WORK TASK
Search the data for the string "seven" and copy each line in which it appears.
= Beginning of Section =
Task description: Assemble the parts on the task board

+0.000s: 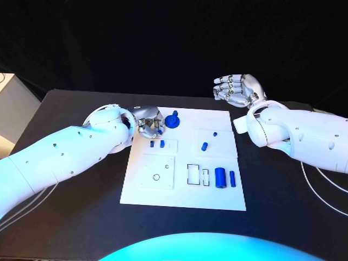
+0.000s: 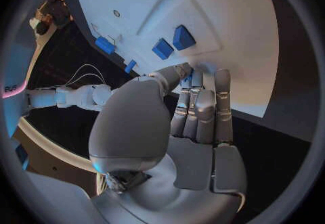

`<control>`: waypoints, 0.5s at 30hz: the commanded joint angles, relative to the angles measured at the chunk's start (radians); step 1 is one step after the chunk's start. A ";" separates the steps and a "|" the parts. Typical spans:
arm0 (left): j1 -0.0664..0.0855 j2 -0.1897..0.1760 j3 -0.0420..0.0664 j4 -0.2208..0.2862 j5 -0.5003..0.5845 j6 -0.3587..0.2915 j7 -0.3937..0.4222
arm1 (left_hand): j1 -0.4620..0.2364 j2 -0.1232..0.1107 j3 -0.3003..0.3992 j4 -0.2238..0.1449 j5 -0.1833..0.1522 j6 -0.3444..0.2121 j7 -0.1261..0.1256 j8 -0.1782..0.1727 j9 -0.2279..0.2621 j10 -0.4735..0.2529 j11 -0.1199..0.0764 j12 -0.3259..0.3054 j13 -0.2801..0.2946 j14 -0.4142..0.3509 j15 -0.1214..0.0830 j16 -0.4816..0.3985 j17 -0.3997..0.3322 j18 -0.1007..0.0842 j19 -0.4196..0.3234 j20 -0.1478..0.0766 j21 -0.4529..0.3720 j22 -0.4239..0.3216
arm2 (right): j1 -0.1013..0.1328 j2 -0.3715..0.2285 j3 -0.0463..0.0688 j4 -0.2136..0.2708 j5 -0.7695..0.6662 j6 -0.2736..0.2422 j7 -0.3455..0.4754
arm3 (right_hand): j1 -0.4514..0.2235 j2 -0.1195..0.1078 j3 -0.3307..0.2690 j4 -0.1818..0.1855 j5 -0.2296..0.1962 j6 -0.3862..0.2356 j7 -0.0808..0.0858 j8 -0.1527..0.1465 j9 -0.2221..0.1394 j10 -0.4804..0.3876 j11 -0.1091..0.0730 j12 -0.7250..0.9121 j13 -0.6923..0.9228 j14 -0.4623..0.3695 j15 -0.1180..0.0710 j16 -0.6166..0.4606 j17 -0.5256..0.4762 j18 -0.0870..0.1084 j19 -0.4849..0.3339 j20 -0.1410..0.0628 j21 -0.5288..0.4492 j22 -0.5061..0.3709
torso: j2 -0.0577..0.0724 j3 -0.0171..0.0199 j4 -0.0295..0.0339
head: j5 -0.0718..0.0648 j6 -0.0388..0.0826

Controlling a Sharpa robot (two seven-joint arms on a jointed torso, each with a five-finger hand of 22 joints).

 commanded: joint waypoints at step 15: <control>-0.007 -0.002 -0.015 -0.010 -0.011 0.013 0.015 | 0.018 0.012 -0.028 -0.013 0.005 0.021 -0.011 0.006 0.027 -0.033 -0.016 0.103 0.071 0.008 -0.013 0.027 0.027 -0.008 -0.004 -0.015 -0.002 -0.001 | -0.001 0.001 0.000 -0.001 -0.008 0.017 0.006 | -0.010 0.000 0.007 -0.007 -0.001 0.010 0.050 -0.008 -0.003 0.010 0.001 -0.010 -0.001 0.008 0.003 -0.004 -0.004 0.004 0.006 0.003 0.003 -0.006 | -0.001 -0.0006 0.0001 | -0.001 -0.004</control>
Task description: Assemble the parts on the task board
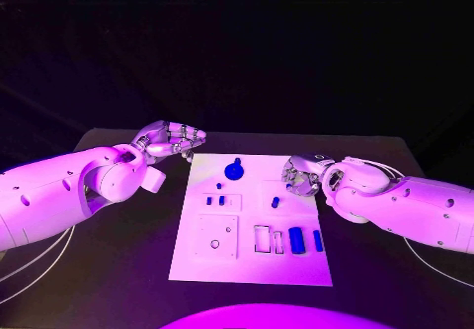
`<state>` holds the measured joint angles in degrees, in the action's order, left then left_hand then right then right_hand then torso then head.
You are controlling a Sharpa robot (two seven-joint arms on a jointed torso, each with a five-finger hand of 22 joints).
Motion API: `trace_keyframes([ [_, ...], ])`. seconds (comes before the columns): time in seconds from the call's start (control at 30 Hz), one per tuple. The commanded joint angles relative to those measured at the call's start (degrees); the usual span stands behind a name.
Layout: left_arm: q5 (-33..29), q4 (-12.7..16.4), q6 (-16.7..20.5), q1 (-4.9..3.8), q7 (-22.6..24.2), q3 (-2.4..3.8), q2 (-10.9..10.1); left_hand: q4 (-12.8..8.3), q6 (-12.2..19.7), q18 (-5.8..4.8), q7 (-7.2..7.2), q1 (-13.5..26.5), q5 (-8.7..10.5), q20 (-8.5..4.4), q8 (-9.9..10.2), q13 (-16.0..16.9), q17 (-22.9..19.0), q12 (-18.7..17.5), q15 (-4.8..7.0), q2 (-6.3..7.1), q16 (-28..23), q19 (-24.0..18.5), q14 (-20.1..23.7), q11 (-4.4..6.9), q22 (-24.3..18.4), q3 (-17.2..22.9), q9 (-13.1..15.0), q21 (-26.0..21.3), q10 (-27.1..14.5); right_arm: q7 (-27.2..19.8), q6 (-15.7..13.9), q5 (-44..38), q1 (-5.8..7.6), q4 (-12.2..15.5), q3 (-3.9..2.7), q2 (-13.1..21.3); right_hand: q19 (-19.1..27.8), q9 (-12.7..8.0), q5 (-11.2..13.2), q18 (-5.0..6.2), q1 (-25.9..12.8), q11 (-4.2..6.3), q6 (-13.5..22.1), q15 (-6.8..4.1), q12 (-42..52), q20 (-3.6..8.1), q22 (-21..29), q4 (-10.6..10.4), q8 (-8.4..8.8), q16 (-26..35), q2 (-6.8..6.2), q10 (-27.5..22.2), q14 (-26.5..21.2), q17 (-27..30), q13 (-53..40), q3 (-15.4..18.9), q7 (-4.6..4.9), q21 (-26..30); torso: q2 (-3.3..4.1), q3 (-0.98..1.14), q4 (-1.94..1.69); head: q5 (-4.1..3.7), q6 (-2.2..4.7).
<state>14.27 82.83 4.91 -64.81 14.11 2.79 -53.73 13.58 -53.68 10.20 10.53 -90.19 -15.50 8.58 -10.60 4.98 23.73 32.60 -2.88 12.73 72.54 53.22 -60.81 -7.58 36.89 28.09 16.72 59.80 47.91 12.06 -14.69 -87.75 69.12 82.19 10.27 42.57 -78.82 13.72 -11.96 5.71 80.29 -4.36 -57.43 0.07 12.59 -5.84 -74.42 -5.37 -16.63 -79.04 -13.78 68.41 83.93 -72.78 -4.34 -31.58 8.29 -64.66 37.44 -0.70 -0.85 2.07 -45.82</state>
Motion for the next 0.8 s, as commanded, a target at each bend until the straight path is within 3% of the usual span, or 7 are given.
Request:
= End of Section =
EXERCISE OUTPUT
Controlling a Sharpa robot (two seven-joint arms on a jointed torso, each with a five-finger hand of 22 joints).
You are controlling a Sharpa robot (two seven-joint arms on a jointed torso, each with a five-finger hand of 22 joints).

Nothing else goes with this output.